Strict Scrutiny for Professional Speech?

One implication of the NIFLA decision is that professional speech regulation must survive at least intermediate scrutiny. But what if it must meet a higher bar?

In a recent law review article, Widener Law School Dean Rodney Smolla argues that professional speech should be protected to the same extent as core political speech. As such, regulation of professional speech would need to survive strict scrutiny.

Here’s the thing: it’s axiomatic among First Amendment lawyers that very few content-based speech regulations are able to meet the strict scrutiny threshold. It is a standard that is nearly always fatal.

But Smolla believes there is something in professional speech regulation that makes it uniquely robust when it comes to strict scrutiny review — the consumer-protection concerns that animate such laws:

No special “professional speech” doctrine is needed, however, to protect the consumers of professional services from expression by professionals that is false, misleading, criminal, tortious, or palpably unethical in some traditional sense (such as speech covering up a conflict of interest). Application of the strict scrutiny test will already allow for such regulation.

For a regulation to survive strict scrutiny, it must be targeted at a compelling government interest, it must be narrowly tailored to meet that interest, and it must be the least restrictive means of doing so. In Smolla’s view, this is easily done: protecting consumers from fraud and self-dealing by licensed professionals — particularly those in positions of expertise and authority, like doctors and lawyers — is certainly a compelling government interest, and what could be better tailored/less restrictive than having the professional licensing rules sanction such behavior?

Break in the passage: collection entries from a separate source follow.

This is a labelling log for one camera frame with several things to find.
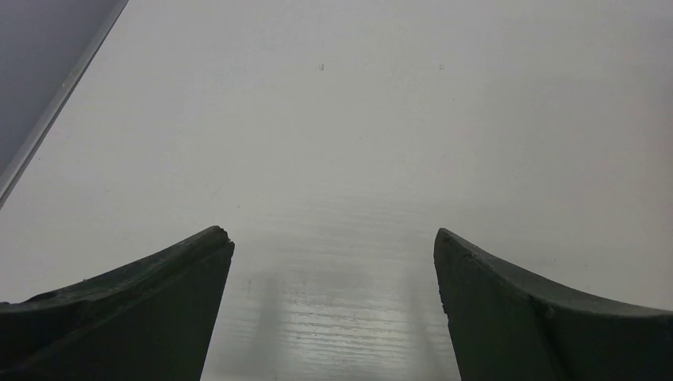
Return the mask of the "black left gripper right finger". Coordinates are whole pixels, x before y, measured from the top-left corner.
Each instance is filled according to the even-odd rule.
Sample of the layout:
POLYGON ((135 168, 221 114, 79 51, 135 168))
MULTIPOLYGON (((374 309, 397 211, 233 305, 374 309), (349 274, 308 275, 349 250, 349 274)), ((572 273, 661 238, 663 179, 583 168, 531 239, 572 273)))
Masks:
POLYGON ((463 380, 669 380, 672 314, 564 286, 439 229, 433 259, 463 380))

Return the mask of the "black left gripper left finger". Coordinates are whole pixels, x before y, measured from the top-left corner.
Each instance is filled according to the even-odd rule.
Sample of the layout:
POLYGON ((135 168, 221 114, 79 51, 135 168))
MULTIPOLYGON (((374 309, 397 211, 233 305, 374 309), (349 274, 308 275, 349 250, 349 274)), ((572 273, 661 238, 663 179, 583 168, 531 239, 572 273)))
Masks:
POLYGON ((3 302, 2 379, 200 379, 234 248, 211 226, 101 275, 3 302))

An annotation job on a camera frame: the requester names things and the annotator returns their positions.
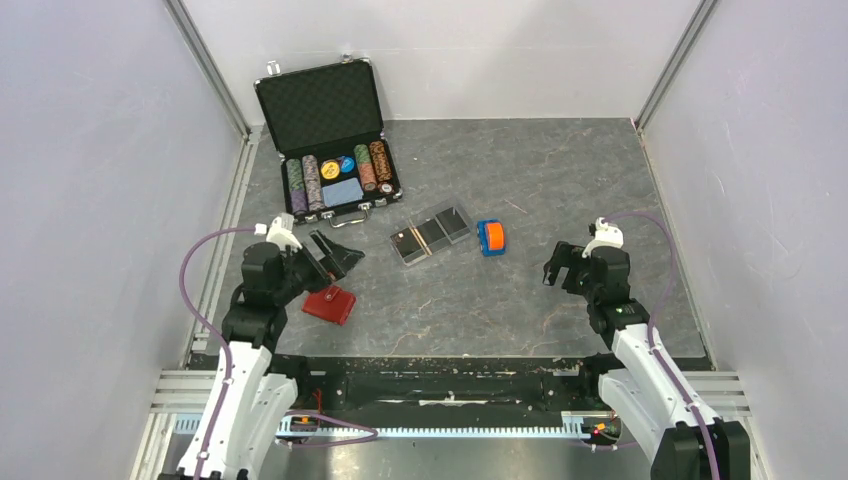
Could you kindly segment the red leather card holder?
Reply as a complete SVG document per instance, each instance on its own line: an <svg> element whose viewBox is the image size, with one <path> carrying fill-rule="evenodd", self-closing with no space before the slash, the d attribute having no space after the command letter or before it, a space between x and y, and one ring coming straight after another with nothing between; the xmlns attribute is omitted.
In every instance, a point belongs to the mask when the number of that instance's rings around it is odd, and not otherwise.
<svg viewBox="0 0 848 480"><path fill-rule="evenodd" d="M357 297L338 286L329 286L319 292L310 293L301 310L326 322L343 326L353 311Z"/></svg>

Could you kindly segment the clear box with black cards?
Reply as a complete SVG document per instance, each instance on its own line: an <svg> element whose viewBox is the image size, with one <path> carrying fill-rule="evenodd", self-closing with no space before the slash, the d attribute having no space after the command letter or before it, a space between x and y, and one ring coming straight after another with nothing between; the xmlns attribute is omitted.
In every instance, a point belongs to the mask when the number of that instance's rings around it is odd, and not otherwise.
<svg viewBox="0 0 848 480"><path fill-rule="evenodd" d="M389 236L393 251L405 266L427 260L469 238L472 220L463 205L448 199L406 219Z"/></svg>

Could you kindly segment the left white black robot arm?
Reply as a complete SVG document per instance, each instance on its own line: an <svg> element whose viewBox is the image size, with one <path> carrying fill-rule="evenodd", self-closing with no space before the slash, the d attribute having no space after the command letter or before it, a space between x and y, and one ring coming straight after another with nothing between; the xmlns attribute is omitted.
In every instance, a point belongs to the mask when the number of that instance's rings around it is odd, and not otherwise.
<svg viewBox="0 0 848 480"><path fill-rule="evenodd" d="M259 224L260 242L244 250L241 283L234 289L221 327L213 386L200 425L173 479L256 479L291 407L306 405L313 379L298 370L269 368L287 324L286 308L304 293L343 279L363 258L318 230L310 237L315 257L287 229Z"/></svg>

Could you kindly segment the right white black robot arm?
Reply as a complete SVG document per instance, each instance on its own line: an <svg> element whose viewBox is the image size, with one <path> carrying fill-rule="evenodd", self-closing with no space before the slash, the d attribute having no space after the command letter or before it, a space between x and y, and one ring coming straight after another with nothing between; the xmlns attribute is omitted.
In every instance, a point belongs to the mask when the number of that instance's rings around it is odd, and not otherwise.
<svg viewBox="0 0 848 480"><path fill-rule="evenodd" d="M544 284L584 298L590 326L609 349L584 359L580 400L612 408L653 479L751 478L745 427L722 419L666 354L648 310L630 294L629 275L629 254L614 246L558 242L544 264Z"/></svg>

OK, but what about those professional licensing rules that go beyond preventing such excesses, and get into areas relating to government-approved messages and ostensible concerns of service quality? As Smolla continues, strict scrutiny provides the answer:

What is then left over is the very thin, conclusory, and paternalistic argument that consumers who receive advice from professionals, including advice that often implicates important matters of public discourse, need the heavy hand of the state to protect them from over-reaching and abuse.

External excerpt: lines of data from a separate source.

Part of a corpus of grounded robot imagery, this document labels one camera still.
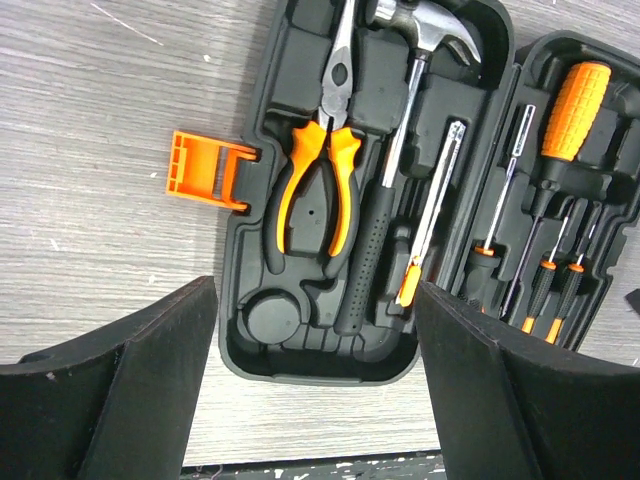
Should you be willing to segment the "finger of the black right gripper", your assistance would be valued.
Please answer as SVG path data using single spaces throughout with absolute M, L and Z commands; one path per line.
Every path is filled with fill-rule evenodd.
M 625 301 L 632 311 L 640 314 L 640 289 L 636 288 L 625 295 Z

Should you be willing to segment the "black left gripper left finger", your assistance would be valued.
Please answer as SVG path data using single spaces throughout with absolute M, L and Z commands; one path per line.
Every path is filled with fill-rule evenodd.
M 1 368 L 5 479 L 176 479 L 218 298 L 201 276 Z

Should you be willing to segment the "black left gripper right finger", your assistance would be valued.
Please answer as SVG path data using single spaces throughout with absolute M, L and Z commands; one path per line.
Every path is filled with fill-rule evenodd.
M 450 479 L 635 479 L 639 371 L 557 347 L 422 283 L 415 323 Z

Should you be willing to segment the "small precision screwdriver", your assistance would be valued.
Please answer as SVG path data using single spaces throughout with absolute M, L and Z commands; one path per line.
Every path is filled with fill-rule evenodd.
M 526 334 L 532 333 L 535 321 L 540 314 L 540 311 L 549 293 L 555 272 L 557 270 L 555 257 L 557 256 L 558 248 L 565 236 L 567 226 L 574 210 L 575 202 L 572 202 L 567 209 L 566 215 L 563 218 L 561 228 L 549 256 L 547 258 L 543 257 L 541 259 L 538 270 L 536 271 L 536 275 L 532 283 L 532 293 L 527 307 L 526 318 L 522 326 L 522 331 Z
M 566 319 L 571 306 L 575 300 L 576 294 L 580 287 L 585 268 L 583 266 L 584 257 L 586 255 L 591 239 L 593 238 L 598 221 L 594 220 L 590 223 L 588 229 L 585 230 L 576 248 L 576 259 L 567 265 L 566 275 L 563 277 L 561 296 L 554 314 L 553 323 L 545 338 L 550 344 L 555 344 L 562 330 L 564 320 Z

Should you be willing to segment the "black handled screwdriver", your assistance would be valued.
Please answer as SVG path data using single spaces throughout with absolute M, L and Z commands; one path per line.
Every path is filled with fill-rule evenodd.
M 501 260 L 495 254 L 494 237 L 502 218 L 507 195 L 511 188 L 514 172 L 529 136 L 531 125 L 535 118 L 537 107 L 526 104 L 523 107 L 515 139 L 506 167 L 505 180 L 496 202 L 487 237 L 482 244 L 476 245 L 468 256 L 464 270 L 464 280 L 458 297 L 480 312 L 485 312 L 485 295 L 489 279 L 493 271 L 500 265 Z

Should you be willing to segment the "orange handled screwdriver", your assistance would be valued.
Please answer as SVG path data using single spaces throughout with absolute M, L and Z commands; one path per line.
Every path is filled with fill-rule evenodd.
M 584 61 L 570 68 L 548 119 L 541 147 L 543 158 L 565 163 L 575 159 L 600 110 L 611 75 L 611 67 L 603 62 Z M 552 196 L 550 187 L 540 187 L 534 197 L 531 207 L 532 227 L 502 305 L 501 319 L 507 316 L 511 307 L 539 223 Z

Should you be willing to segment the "black plastic tool case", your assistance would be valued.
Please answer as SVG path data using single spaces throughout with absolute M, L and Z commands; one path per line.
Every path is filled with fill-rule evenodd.
M 415 296 L 396 304 L 452 121 L 466 125 L 437 218 L 420 282 L 458 297 L 472 249 L 487 237 L 523 107 L 537 107 L 493 247 L 500 265 L 489 279 L 485 312 L 522 330 L 532 283 L 553 248 L 568 207 L 575 210 L 558 248 L 549 293 L 530 335 L 545 340 L 567 265 L 590 223 L 585 272 L 556 345 L 581 345 L 610 288 L 609 269 L 625 244 L 623 230 L 639 217 L 639 60 L 573 31 L 554 31 L 517 48 L 511 19 L 497 1 L 432 1 L 450 10 L 475 40 L 482 62 L 465 65 L 446 44 L 432 54 L 420 83 L 395 178 L 391 222 L 378 262 L 364 324 L 354 336 L 334 323 L 349 276 L 351 254 L 334 278 L 323 275 L 337 213 L 332 172 L 296 191 L 284 272 L 272 274 L 263 243 L 265 208 L 287 165 L 292 130 L 314 116 L 321 77 L 345 1 L 282 1 L 277 5 L 240 144 L 176 131 L 170 149 L 169 194 L 227 208 L 219 294 L 219 349 L 236 375 L 305 385 L 384 385 L 401 378 L 420 348 Z M 360 219 L 408 92 L 413 50 L 396 30 L 367 22 L 371 1 L 354 1 L 355 76 L 347 125 L 361 140 L 355 177 Z M 556 96 L 570 68 L 597 61 L 612 69 L 600 110 L 572 162 L 541 156 Z M 540 187 L 553 193 L 504 319 L 502 305 L 532 227 Z

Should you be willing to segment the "orange black pliers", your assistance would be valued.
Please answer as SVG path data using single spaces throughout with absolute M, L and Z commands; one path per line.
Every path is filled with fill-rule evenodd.
M 355 161 L 361 140 L 347 125 L 355 82 L 352 54 L 355 16 L 356 3 L 345 1 L 322 72 L 319 106 L 305 126 L 292 130 L 293 145 L 287 165 L 278 175 L 265 208 L 264 254 L 267 268 L 274 275 L 283 273 L 286 266 L 291 210 L 299 199 L 296 191 L 316 175 L 324 179 L 327 172 L 333 173 L 335 189 L 330 201 L 337 204 L 334 230 L 326 252 L 320 256 L 325 277 L 337 276 L 356 240 L 360 211 Z

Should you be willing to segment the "black handled claw hammer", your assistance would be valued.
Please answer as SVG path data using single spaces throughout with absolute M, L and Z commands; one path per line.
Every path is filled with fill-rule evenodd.
M 361 215 L 349 276 L 334 323 L 335 333 L 341 336 L 358 334 L 364 324 L 377 265 L 391 222 L 394 183 L 403 145 L 420 83 L 432 54 L 441 44 L 446 44 L 459 62 L 465 65 L 482 62 L 475 40 L 459 18 L 432 1 L 371 1 L 367 6 L 367 22 L 399 32 L 413 50 L 413 63 L 408 75 L 406 103 L 384 157 L 381 180 L 370 188 Z

The First Amendment, however, is grounded in exactly the reverse set of assumptions. The First Amendment presumes that people are their own best judge of what to say or not say, or listen to or not listen to. Clients do not have to listen to the advice they are receiving, or even continue the relationship.

This seems . . . exactly right. For as Smolla points out, classic professional speech regulations – like prohibitions on breaching attorney-client privilege or defrauding patients – don’t point to a need for a relaxed regulatory standard: they are simply evidence that meaningful regulation can survive strict scrutiny. What’s more, this standard offers a construct for clearing out the excesses of less-meaningful occupational speech regulation.